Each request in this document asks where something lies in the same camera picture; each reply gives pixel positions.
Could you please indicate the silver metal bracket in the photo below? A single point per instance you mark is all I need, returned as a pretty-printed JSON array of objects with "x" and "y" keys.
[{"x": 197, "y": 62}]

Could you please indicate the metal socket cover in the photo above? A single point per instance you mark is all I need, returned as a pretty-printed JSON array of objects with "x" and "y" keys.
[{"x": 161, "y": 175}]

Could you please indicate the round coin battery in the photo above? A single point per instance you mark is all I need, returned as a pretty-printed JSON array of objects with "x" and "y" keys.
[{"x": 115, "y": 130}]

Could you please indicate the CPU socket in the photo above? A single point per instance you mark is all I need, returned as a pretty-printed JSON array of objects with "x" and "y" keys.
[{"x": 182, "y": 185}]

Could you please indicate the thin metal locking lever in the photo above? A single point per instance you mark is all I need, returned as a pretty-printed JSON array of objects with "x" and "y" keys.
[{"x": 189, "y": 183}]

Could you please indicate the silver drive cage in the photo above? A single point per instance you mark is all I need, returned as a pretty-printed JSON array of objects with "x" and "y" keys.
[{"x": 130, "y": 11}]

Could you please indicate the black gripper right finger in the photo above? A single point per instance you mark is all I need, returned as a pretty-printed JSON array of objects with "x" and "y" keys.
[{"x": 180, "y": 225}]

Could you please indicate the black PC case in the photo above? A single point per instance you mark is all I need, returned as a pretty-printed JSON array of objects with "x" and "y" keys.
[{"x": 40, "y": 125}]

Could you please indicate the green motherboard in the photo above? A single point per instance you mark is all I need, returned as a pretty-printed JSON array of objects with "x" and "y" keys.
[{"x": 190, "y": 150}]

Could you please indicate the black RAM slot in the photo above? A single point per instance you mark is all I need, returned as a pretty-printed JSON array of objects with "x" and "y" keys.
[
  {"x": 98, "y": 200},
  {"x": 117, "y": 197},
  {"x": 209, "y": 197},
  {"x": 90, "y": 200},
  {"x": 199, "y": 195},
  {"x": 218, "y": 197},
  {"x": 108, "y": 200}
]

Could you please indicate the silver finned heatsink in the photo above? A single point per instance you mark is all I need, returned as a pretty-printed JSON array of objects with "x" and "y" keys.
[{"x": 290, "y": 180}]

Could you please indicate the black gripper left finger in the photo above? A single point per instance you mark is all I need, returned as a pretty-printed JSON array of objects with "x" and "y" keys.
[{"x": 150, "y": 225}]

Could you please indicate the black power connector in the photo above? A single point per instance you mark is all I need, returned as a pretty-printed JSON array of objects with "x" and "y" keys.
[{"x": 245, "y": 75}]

Assigned task →
A complete, exact copy of the material above is the expected answer.

Output of the task →
Each request in this document asks where something lies in the same camera picture; each reply gives pixel positions.
Could you please indicate the silver metal bracket in the photo below? A single point per instance you mark is all I need, returned as a pretty-printed JSON array of objects with "x" and "y" keys.
[{"x": 197, "y": 62}]

Could you please indicate the metal socket cover in the photo above? A single point per instance you mark is all I need, returned as a pretty-printed JSON array of objects with "x" and "y" keys.
[{"x": 161, "y": 175}]

Could you please indicate the round coin battery in the photo above? A single point per instance you mark is all I need, returned as a pretty-printed JSON array of objects with "x" and "y" keys.
[{"x": 115, "y": 130}]

Could you please indicate the CPU socket in the photo above? A single point per instance you mark is all I need, returned as a pretty-printed JSON array of objects with "x" and "y" keys.
[{"x": 182, "y": 185}]

Could you please indicate the thin metal locking lever in the photo above? A single point per instance you mark is all I need, returned as a pretty-printed JSON array of objects with "x" and "y" keys.
[{"x": 189, "y": 183}]

Could you please indicate the silver drive cage in the photo above? A single point per instance you mark is all I need, returned as a pretty-printed JSON array of objects with "x" and "y" keys.
[{"x": 130, "y": 11}]

Could you please indicate the black gripper right finger in the photo above? A single point per instance you mark is all I need, returned as a pretty-printed JSON array of objects with "x" and "y" keys.
[{"x": 180, "y": 225}]

Could you please indicate the black PC case in the photo above? A single point per instance you mark is all I need, returned as a pretty-printed JSON array of objects with "x" and "y" keys.
[{"x": 40, "y": 125}]

Could you please indicate the green motherboard in the photo above? A single point per instance you mark is all I need, returned as a pretty-printed JSON array of objects with "x" and "y" keys.
[{"x": 190, "y": 150}]

Could you please indicate the black RAM slot in the photo above? A single point per instance you mark is all I need, returned as a pretty-printed JSON array of objects with "x" and "y" keys.
[
  {"x": 98, "y": 200},
  {"x": 117, "y": 197},
  {"x": 209, "y": 197},
  {"x": 90, "y": 200},
  {"x": 199, "y": 195},
  {"x": 218, "y": 197},
  {"x": 108, "y": 200}
]

Could you please indicate the silver finned heatsink in the photo above? A single point per instance you mark is all I need, returned as a pretty-printed JSON array of objects with "x" and "y" keys.
[{"x": 290, "y": 180}]

Could you please indicate the black gripper left finger in the photo above? A single point per instance you mark is all I need, returned as a pretty-printed JSON array of objects with "x" and "y" keys.
[{"x": 150, "y": 225}]

Could you please indicate the black power connector in the photo above? A single point per instance you mark is all I need, returned as a pretty-printed JSON array of objects with "x" and "y" keys.
[{"x": 245, "y": 75}]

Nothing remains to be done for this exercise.